■ **WHAT THIS TASK INVOLVES**
Which lines of the entries contain the string "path"? Copy each of them.

(Saved entries)
*-*-*

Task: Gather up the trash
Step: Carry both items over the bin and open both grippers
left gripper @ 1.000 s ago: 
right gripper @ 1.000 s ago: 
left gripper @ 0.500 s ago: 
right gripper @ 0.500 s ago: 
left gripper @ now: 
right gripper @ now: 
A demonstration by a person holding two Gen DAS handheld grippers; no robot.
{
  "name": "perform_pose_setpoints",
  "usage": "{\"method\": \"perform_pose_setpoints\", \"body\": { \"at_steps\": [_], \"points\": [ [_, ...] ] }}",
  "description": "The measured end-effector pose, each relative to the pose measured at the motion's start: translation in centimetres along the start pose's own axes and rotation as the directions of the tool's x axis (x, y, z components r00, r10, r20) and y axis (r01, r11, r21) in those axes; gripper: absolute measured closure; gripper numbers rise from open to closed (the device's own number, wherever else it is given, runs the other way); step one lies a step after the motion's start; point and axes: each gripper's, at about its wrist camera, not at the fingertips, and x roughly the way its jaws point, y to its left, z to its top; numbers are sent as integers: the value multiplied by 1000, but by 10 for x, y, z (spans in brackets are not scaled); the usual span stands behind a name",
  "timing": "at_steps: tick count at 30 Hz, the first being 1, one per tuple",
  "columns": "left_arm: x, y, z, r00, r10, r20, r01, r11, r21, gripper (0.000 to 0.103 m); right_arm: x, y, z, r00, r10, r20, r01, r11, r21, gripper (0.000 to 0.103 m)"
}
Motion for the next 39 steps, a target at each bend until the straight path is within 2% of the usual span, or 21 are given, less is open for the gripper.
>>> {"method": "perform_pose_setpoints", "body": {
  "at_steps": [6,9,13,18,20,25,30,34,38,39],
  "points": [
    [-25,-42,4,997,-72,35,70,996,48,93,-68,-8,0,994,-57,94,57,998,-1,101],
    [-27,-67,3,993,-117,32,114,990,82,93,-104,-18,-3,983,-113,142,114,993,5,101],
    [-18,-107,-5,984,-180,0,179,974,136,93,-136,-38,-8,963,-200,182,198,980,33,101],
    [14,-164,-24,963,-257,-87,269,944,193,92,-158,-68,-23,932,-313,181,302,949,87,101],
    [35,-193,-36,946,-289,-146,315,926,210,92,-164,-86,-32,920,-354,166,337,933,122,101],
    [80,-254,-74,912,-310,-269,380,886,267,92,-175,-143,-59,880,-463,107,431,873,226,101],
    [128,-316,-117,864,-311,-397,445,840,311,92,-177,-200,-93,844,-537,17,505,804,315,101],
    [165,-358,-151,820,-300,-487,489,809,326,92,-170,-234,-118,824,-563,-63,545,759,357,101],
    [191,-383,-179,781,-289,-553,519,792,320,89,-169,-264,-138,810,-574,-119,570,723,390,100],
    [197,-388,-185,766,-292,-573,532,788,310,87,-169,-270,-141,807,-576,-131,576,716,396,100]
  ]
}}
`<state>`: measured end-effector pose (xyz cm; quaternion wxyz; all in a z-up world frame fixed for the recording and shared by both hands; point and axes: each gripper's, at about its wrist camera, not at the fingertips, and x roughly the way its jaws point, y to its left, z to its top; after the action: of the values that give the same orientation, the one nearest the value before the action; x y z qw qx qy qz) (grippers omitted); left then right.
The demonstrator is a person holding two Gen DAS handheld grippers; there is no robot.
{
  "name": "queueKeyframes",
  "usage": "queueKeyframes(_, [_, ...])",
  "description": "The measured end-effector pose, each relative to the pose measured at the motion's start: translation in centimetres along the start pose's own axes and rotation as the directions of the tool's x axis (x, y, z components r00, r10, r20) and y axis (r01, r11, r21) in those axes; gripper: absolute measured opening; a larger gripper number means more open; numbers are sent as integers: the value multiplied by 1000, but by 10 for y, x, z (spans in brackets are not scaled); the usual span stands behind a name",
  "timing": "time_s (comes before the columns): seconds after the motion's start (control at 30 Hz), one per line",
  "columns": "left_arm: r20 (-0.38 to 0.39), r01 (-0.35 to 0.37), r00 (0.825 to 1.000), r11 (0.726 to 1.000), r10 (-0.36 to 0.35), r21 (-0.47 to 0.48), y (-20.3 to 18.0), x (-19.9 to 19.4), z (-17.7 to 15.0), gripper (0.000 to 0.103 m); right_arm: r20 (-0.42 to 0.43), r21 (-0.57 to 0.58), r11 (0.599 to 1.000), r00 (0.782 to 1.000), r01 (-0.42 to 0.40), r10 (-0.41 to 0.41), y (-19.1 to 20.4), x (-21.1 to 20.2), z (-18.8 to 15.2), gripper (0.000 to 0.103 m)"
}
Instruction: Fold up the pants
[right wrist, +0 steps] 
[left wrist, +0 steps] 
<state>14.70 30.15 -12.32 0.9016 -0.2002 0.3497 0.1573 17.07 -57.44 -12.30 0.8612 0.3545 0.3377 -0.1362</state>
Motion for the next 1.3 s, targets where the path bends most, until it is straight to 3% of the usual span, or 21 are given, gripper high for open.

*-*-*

■ **SOLUTION FOR THIS TASK**
Motion for the next 39 steps, a target at each bend until the straight path is within 2% of the usual span, or 21 are given, less is open for the gripper.
Motion for the next 1.3 s, targets where the path bends most, until it is straight to 3% of the usual span, or 21 are given, gripper high for open.

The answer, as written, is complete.